Nuclear Magnetic Relaxation of the Impurity Nucleus in Dilute Ferromagnetic Alloys

Abstract

We have measured the nuclear relaxation times $T_1$ and $T_2$ for 1% ${\mathrm{Ni}}^{61}$ in 99% iron, 1% ${\mathrm{Ni}}^{61}$ in 99% cobalt, and 0.5% ${\mathrm{Co}}^{59}$ in 99.5% nickel at several temperatures using the pulsed-free precession method. The relaxation curves are generally nonexponential and power-dependent. The signals at low-power levels are from nuclei in domain walls and $T_1$ is due to thermal fluctuations of the domain walls.
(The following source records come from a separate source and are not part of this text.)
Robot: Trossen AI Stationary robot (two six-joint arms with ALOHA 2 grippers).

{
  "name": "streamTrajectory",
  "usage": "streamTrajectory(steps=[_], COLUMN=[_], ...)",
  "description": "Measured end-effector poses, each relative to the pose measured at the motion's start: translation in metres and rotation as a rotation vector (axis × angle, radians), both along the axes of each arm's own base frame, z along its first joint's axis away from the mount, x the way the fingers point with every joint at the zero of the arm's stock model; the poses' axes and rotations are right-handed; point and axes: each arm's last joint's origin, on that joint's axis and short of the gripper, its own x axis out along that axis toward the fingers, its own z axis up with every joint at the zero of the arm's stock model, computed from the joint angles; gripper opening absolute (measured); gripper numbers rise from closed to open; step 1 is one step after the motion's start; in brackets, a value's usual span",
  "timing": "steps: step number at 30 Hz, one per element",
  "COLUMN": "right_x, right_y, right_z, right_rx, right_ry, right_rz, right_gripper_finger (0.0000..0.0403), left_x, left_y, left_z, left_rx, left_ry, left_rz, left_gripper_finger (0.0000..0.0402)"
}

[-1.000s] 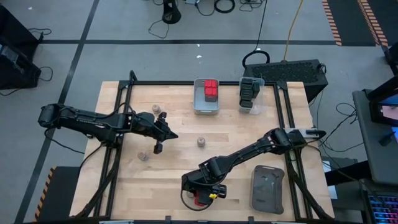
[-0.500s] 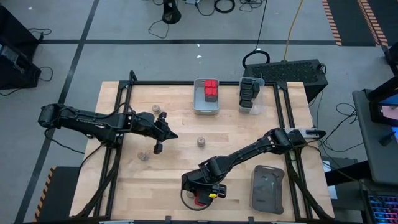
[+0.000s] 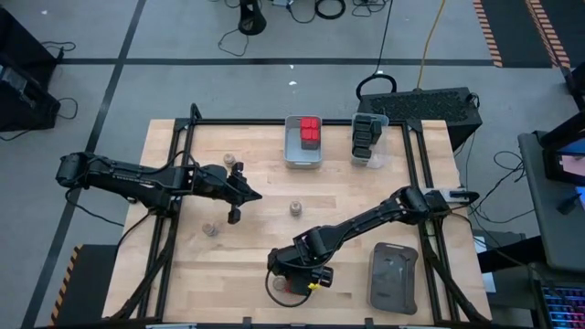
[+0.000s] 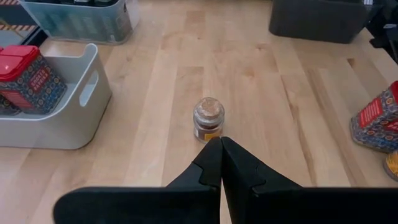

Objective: Sort spices by type
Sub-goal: Put the red seasoning can into the gray bin

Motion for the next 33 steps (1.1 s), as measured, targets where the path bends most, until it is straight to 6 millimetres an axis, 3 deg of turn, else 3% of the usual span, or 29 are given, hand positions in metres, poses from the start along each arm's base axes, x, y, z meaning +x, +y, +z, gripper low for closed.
streamTrajectory(steps=[8, 19, 25, 33], right_x=[-0.012, -0.018, -0.021, -0.035], right_y=[-0.006, -0.060, -0.105, -0.187], right_z=[0.008, 0.042, 0.070, 0.097], right_rx=[-0.042, -0.145, -0.119, -0.101], right_ry=[0.103, 0.117, 0.077, 0.102], right_rz=[-0.072, -0.280, -0.394, -0.630], right_gripper_finger=[0.0216, 0.0216, 0.0216, 0.0216], left_x=[0.000, 0.000, -0.001, -0.002], left_y=[0.000, 0.001, 0.001, 0.002], left_z=[0.000, -0.001, -0.001, -0.003], left_rx=[0.000, 0.013, 0.014, 0.019], left_ry=[0.005, 0.006, 0.018, 0.034], left_rz=[0.000, 0.026, 0.027, 0.035], left_gripper_finger=[0.0009, 0.0009, 0.0009, 0.0009])
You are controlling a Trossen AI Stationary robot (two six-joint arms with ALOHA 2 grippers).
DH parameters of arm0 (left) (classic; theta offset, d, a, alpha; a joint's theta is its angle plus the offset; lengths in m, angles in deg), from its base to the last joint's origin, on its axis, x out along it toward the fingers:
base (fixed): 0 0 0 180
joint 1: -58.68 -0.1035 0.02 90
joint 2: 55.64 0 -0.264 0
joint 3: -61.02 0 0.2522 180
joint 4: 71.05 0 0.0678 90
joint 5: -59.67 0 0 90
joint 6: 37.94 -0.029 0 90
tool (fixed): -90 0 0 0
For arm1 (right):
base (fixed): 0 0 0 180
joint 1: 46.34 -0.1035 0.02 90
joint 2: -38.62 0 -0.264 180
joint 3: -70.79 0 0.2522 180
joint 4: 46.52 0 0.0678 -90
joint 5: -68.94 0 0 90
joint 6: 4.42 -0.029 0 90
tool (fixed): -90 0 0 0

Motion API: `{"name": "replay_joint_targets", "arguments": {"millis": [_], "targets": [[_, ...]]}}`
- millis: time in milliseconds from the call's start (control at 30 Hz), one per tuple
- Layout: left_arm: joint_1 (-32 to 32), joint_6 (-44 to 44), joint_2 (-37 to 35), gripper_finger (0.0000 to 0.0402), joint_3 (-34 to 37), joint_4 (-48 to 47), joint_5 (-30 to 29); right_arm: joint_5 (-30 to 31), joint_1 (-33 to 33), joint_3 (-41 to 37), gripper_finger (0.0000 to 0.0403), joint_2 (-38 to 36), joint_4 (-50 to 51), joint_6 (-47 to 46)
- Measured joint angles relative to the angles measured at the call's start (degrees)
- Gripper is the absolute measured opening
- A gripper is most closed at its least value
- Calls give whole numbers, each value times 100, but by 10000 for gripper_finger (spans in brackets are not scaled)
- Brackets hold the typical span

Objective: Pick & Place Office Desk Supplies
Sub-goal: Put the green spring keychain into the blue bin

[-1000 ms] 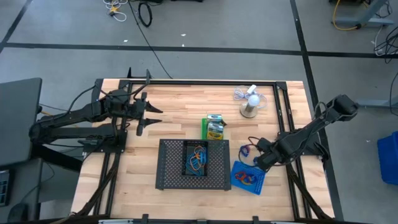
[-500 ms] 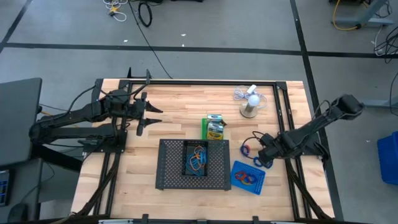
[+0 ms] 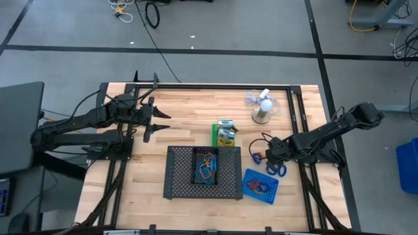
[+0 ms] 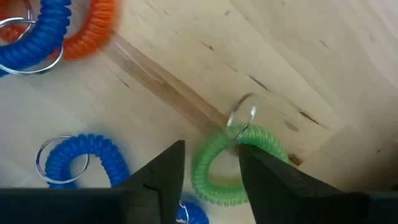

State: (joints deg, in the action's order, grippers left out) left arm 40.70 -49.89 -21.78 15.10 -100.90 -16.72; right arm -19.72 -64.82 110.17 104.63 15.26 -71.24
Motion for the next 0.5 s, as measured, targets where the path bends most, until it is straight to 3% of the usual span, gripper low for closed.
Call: {"name": "replay_joint_targets", "arguments": {"millis": [100,233,500], "targets": [[0,16,0,188,-2,-9,0,-7,9,25,114,164,-25,180],[0,14,0,188,0,-7,0,-1,-19,45,22,206,-22,422],[0,15,0,188,0,0,-1,197,-198,816,7,226,477,671]]}}
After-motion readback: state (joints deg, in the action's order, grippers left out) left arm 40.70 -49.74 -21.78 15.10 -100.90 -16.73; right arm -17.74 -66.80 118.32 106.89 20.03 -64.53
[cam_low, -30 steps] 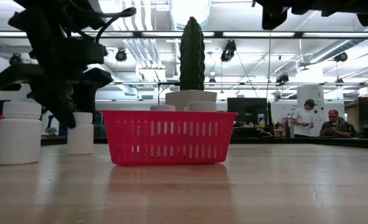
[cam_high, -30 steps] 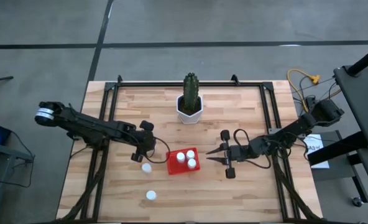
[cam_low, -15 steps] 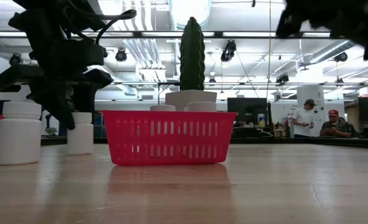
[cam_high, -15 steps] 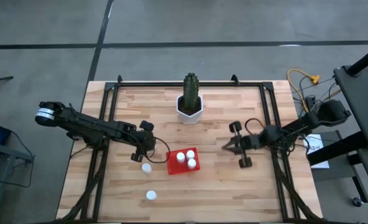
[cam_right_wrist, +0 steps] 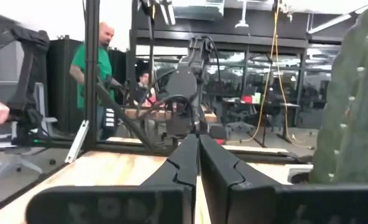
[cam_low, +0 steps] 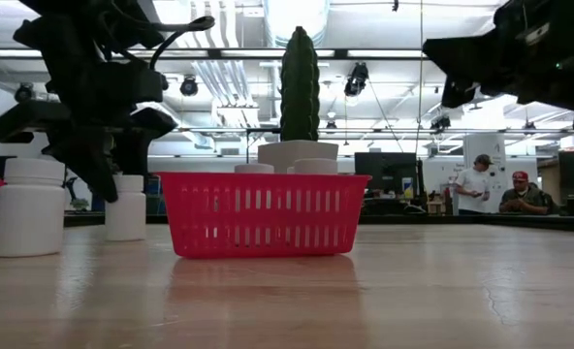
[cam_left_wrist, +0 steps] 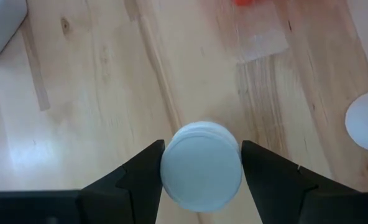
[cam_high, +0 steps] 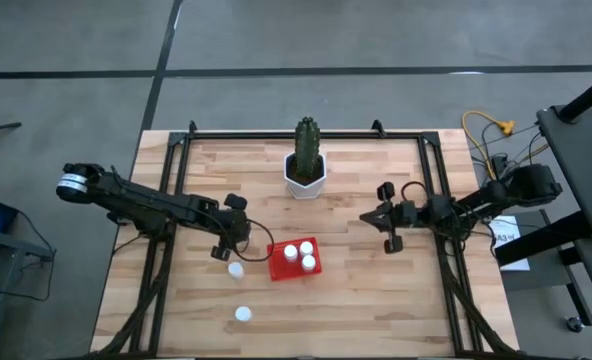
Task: Pick and place pill bottles into a basket
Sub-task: Put the white pill bottle into the red bin
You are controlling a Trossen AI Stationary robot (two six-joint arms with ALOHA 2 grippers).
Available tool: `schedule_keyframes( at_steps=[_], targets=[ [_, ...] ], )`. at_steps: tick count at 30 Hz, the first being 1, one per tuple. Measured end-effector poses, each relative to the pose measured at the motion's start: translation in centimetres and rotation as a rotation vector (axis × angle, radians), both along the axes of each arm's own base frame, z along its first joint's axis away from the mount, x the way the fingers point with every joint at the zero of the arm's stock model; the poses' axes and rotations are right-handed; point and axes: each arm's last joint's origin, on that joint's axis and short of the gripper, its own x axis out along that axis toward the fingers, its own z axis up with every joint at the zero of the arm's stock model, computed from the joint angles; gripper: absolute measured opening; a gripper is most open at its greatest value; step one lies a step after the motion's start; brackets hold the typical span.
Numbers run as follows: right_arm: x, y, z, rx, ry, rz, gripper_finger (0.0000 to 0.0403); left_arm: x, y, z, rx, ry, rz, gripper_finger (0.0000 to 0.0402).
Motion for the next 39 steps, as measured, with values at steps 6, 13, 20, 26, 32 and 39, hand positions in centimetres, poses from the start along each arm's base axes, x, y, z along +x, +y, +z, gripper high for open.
schedule_keyframes(
  at_steps=[6,13,20,26,32,39],
  targets=[
    [-0.1,-0.5,0.2,-0.024,-0.001,-0.018,0.0008,0.0,0.0,0.0,-0.003,-0.004,0.004,0.0194],
    [-0.9,-1.4,-1.4,0.103,0.281,-0.050,0.0008,0.1,0.0,0.0,-0.003,-0.015,0.001,0.0194],
    [-2.9,-1.2,-0.5,0.138,0.312,-0.060,0.0008,0.2,0.0,0.0,0.004,-0.020,-0.012,0.0194],
    [-4.4,-0.9,-0.6,0.163,0.355,-0.066,0.0008,0.1,0.0,-0.1,0.003,-0.018,-0.012,0.0194],
    [-5.4,-0.9,-0.7,0.089,0.358,-0.074,0.0008,0.2,0.0,0.0,0.003,-0.019,-0.012,0.0194],
    [-6.0,-0.9,-0.9,0.115,0.380,-0.090,0.0009,0.2,0.0,0.0,0.003,-0.020,-0.012,0.0194]
  ],
)
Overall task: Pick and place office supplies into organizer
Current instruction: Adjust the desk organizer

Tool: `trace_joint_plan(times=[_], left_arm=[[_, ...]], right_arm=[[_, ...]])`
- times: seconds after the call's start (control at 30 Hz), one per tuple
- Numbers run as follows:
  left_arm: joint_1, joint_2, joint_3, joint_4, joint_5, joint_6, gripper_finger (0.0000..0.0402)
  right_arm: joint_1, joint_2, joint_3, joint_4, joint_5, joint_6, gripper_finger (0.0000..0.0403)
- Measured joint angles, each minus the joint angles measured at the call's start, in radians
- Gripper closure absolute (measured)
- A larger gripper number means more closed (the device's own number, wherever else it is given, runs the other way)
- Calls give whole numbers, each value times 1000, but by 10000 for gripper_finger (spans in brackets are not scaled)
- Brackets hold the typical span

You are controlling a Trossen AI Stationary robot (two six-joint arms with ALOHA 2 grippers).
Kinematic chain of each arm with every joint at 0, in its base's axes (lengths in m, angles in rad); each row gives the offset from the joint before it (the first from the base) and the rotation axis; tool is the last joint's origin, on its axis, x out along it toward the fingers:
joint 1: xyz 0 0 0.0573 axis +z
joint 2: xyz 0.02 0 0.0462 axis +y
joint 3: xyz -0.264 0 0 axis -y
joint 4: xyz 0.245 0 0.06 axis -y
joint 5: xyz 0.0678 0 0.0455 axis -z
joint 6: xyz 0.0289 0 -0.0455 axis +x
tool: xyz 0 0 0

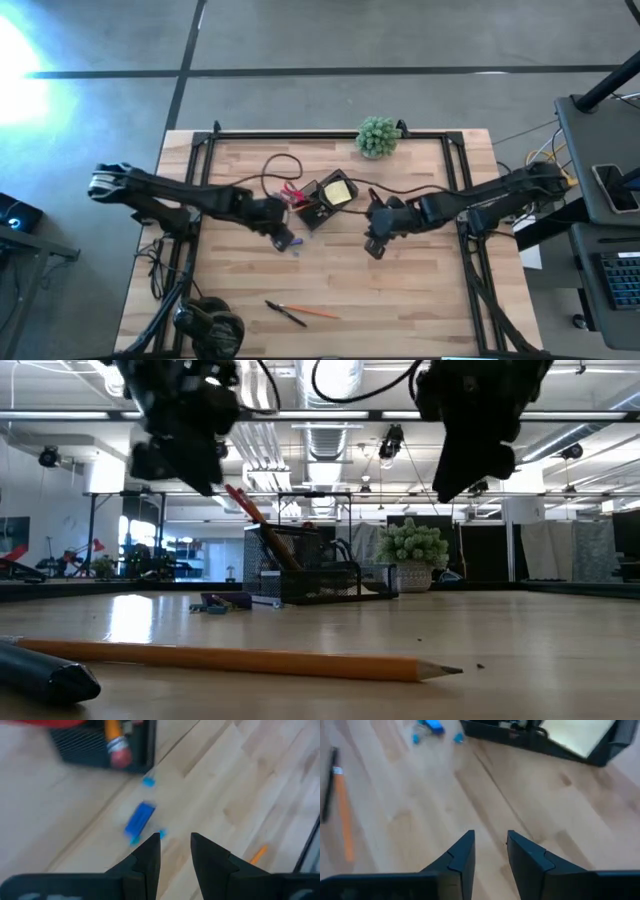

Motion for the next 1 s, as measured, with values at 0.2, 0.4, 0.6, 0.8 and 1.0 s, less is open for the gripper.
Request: trace_joint_plan(times=[0.2, 0.4, 0.6, 0.8, 1.0], left_arm=[[-4, 140, 21, 119, -83, -33, 309], [-29, 225, 81, 130, -345, -50, 309], [-10, 291, 78, 121, -440, -44, 309], [16, 301, 72, 42, -563, 6, 309], [87, 271, 71, -24, -608, 63, 309]], right_arm=[[-30, 58, 71, -1, 4, -69, 310], [-30, 66, 82, -25, 17, -87, 314], [-30, 65, 61, -42, 19, -100, 309], [-32, 65, 53, -51, 19, -108, 310], [-38, 65, 53, -45, 28, -108, 316]])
At high-power levels, where the signal is mainly from nuclei in domains, the longest measured relaxation times $T_1$ are lower limits for relaxation times for nuclei in domains. The longest $T_1\text{'}\mathrm{s}$ are found to be inversely proportional to temperature with $T_{1}T=1.0\mathrm{}$ sec °K for 1% ${\mathrm{Ni}}^{61}$ in cobalt, $T_{1}T=1.2\mathrm{}$ sec °K for 1% ${\mathrm{Ni}}^{61}$ in iron, and $T_{1}T=0.3\mathrm{}$ sec °K for 0.5% ${\mathrm{Co}}^{59}$ in nickel, and are believed to be due to conduction electron relaxation. The quantity $\frac{1}{{{\gamma }_n}^2{T}_{1}T}$ (where ${\gamma }_n$ is the nuclear gyromagnetic ratio) is a normalized measure of the strength of the conduction electron relaxation mechanism and is found to be smaller for the impurity nuclei than for the nuclei of the solvent atoms in the pure solvent metal. This is believed to show that the relaxation of the nuclei by the conduction electrons (which is enhanced in the pure metals by spin waves) is slower for the nuclei on the solute atoms in the alloys due to a reduction of the spin wave enhancement. $T_2$ for ${\mathrm{Ni}}^{61}$ in cobalt is 0.15 msec at room temperature and is believed to be due to a coupling of ${\mathrm{Ni}}^{61}$ and ${\mathrm{Co}}^{59}$ nuclei by the Ruderman-Kittel interaction.